The novelty of 4G was the strengthening of 3GPP, a public-private standard organization that engaged technology companies from all over the world.  3GPP produced 4G as a single global standard adopted voluntarily everywhere and endorsed by the International Telecommunications Union.  The unifying spirit of 4G continued in 5G.

In recent months, however, industry executives and analysts have begun to doubt single-global standards will survive a new wave of technology-focused schism driven by U.S.-China relations. “If China continues to push back, and we continue to push back, there will soon be dual technology standards,” said Rebecca Fannin.

FCC Commissioner Michael O’Rielly, speaking at the Brooklyn 5G Summit last April, accused the Chinese industry of attempting to “use international multi-stakeholder organizations to skew standards in their favor.”  O’Rielly said that one company had recently raised an “inexplicable” objection to a proposed change that would allow “carrier aggregation of millimeter wave and paired sub-6 GHz spectrum using new dynamic spectrum sharing technology,” reported Toby Youell from Policy Tracker.

The millimeter wave spectrum is higher than typical cellular bands (sub-6 GHz) and is available between 24 GHz and 100 GHz. The FCC has already auctioned off 1.55 GHz in 24 GHz and 28 GHz and will offer an additional 3.4 GHz in 37 GHz, 39 GHz, and 47 GHz in December, a total of almost 5 GHz of new bandwidth, an amount of spectrum that is unheard of in wireless.  Typically, a country today offers less than 1 GHz for all operators.  Operators will use mmWave initially for ultra-broadband and immersive media, deploying macro and small cells.

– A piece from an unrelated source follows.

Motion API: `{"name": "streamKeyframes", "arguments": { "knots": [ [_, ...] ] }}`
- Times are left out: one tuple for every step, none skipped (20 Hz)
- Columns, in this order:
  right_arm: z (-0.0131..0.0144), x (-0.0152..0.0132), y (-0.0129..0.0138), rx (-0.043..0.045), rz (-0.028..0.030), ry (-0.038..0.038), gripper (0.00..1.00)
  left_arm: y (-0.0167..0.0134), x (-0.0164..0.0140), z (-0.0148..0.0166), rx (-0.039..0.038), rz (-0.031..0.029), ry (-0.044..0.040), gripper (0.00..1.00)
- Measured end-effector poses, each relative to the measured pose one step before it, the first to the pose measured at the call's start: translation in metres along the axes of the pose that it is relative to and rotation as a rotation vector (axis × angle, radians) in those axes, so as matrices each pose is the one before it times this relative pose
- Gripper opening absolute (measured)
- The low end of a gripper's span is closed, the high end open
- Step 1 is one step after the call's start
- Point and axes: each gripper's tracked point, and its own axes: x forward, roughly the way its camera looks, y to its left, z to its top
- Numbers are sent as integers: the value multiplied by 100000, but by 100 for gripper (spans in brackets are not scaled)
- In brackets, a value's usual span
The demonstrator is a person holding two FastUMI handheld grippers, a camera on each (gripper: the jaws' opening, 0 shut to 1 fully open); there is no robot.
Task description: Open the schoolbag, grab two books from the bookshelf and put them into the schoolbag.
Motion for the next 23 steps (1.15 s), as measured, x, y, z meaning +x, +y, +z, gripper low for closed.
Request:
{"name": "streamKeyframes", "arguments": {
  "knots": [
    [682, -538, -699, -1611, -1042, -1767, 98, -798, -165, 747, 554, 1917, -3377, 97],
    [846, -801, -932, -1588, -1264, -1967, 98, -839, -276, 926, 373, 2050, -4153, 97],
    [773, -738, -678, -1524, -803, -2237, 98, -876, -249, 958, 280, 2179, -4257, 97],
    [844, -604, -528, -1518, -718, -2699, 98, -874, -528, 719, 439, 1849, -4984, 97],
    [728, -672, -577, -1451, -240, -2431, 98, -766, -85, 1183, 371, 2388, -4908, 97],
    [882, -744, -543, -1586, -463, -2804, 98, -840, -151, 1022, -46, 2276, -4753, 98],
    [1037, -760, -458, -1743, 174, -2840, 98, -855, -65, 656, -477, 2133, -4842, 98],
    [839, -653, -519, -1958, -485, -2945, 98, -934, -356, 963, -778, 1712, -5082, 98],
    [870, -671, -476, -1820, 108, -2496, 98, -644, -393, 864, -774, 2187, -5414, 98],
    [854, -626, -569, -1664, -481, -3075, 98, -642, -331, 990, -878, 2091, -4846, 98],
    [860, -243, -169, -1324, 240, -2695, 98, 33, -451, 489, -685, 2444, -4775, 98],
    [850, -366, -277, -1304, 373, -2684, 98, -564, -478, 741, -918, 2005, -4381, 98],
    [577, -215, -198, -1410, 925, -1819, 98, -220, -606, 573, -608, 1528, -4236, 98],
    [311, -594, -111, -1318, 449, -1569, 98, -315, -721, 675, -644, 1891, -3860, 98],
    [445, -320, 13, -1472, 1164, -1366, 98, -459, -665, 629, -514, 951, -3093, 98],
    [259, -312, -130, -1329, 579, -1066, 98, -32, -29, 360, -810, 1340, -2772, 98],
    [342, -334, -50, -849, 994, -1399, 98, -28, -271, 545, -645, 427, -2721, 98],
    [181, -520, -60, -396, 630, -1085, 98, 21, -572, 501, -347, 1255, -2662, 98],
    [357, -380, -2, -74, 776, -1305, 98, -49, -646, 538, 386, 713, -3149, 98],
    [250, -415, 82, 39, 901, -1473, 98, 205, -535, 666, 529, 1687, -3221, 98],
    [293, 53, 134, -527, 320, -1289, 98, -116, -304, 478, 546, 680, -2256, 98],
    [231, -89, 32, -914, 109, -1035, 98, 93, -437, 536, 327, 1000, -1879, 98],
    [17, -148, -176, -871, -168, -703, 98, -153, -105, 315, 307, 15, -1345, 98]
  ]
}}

Universities and private R&D centers in the U.S., South Korea, and Japan are investing heavily in making the use of these mmWave bands viable.  Mobile operators are already placing their bets on this spectrum despite technological challenges. Meanwhile, China so far hasn’t shown much interest in higher frequency bands, focusing on mid-bands from 3.3 GHz to 5 GHz. China’s lack of interest in mmWave is hard to understand, but its 5G policymakers seem satisfied with what mid-bands can do to achieve their 5G priorities in smart cities and industry 4.0.  There’s no reason for alarm, however, that the U.S. and China focus on different spectrum ranges for 5G—respectively, mmWave and mid-bands.  The U.S. will catch-up on mid-bands, and China could do the same in mmWave. 

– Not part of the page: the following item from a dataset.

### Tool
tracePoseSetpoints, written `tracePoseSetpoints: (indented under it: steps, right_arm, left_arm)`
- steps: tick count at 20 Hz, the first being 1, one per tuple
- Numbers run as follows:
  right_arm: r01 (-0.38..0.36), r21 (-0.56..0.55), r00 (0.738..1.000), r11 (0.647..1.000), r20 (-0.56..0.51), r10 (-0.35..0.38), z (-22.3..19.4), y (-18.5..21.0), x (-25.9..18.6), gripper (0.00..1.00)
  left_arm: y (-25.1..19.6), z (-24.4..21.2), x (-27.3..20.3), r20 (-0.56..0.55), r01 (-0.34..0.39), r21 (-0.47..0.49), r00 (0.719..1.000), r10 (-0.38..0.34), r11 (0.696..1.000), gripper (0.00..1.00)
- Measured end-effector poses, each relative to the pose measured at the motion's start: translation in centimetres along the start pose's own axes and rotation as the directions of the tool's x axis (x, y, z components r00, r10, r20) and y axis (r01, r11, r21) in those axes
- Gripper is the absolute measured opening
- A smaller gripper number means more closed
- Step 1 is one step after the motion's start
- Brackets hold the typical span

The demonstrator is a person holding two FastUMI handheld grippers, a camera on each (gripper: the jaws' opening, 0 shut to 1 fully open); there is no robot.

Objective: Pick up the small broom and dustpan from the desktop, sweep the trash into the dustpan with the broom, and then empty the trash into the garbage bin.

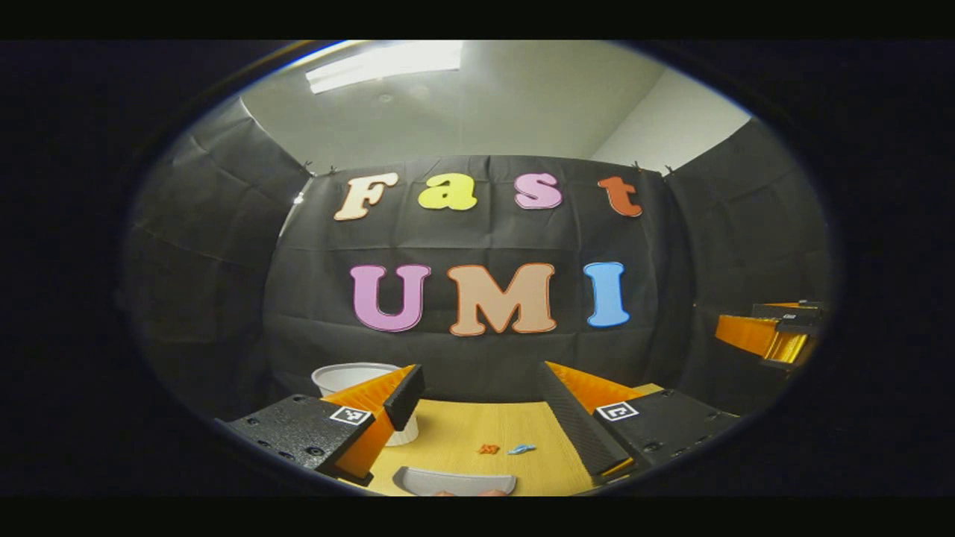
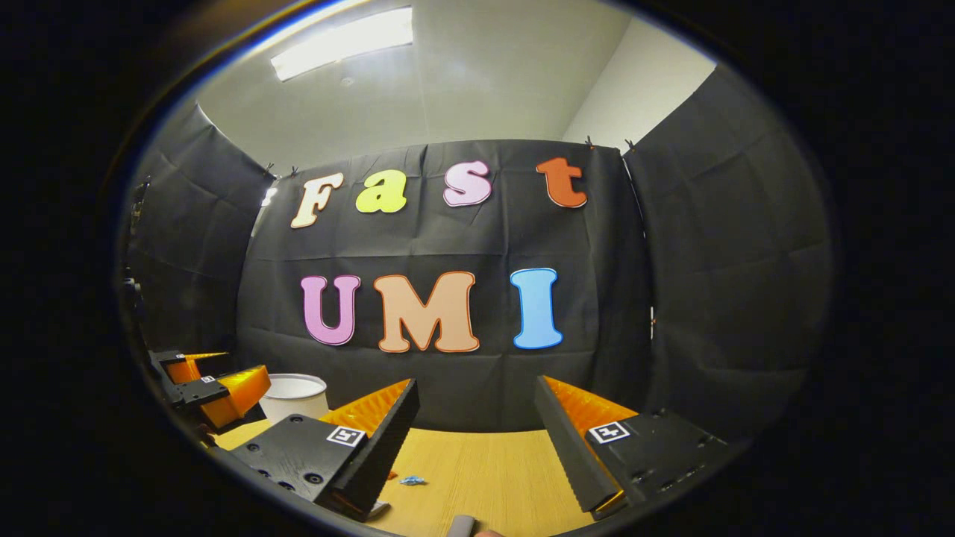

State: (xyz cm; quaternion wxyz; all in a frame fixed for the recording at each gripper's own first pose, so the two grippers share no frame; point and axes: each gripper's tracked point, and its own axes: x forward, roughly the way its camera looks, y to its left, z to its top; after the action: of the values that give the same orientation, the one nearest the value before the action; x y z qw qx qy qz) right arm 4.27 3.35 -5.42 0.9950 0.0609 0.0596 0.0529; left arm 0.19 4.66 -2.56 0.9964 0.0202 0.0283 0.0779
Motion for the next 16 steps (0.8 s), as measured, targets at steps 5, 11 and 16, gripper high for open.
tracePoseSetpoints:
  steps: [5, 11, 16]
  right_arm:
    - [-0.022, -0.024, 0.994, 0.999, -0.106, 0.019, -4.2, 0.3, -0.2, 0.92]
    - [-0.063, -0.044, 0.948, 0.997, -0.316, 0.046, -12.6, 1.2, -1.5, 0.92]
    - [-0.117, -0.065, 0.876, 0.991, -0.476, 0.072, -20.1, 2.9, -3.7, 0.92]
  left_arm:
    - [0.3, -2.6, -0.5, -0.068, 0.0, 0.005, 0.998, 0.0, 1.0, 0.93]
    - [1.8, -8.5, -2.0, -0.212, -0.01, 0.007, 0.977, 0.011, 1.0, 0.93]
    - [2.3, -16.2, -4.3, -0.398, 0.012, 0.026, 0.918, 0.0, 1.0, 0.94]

While a split in wireless standards for 5G and beyond is farfetched, it could nonetheless occur if the U.S. blocks Chinese companies’ engagement in global technology markets. 

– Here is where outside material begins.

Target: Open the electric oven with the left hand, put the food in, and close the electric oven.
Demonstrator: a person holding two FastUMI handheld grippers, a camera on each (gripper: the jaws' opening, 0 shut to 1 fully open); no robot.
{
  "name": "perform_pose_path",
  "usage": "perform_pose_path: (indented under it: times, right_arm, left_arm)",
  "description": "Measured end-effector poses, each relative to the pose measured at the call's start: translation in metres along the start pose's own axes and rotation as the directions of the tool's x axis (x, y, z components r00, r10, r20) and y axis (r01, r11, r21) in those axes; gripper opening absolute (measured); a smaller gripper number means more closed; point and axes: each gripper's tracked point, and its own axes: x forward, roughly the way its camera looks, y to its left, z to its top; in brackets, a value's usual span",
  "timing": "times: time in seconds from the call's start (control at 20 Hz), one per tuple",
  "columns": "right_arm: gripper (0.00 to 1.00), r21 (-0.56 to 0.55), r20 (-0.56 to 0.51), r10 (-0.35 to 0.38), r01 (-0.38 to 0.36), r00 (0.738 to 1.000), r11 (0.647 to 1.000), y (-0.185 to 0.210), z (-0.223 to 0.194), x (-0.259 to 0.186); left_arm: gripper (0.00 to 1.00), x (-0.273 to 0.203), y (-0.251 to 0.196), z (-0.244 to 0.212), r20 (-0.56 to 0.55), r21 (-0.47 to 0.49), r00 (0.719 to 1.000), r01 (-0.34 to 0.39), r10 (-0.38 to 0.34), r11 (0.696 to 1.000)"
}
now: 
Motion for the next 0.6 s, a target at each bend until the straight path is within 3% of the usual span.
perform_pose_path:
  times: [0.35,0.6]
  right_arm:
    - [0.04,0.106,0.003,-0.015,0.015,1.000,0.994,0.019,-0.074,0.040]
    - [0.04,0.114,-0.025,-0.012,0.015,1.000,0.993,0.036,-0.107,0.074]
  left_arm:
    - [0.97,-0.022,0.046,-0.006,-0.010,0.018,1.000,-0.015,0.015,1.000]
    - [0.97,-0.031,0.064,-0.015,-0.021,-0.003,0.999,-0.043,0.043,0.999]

Huawei is China’s most influential company in wireless standards.  However, many other Chinese tech firms benefit from global markets.  Shutting down Chinese companies’ access to international technology markets would eliminate China’s incentives to engage in common standards setting.  After all, it was the rise of Huawei, ZTE, Xiaomi, Oppo, Vivo, Lenovo, and others that glued China into common mobile standards.  Similarly, if those firms lose global market access, China will rethink its standards strategies.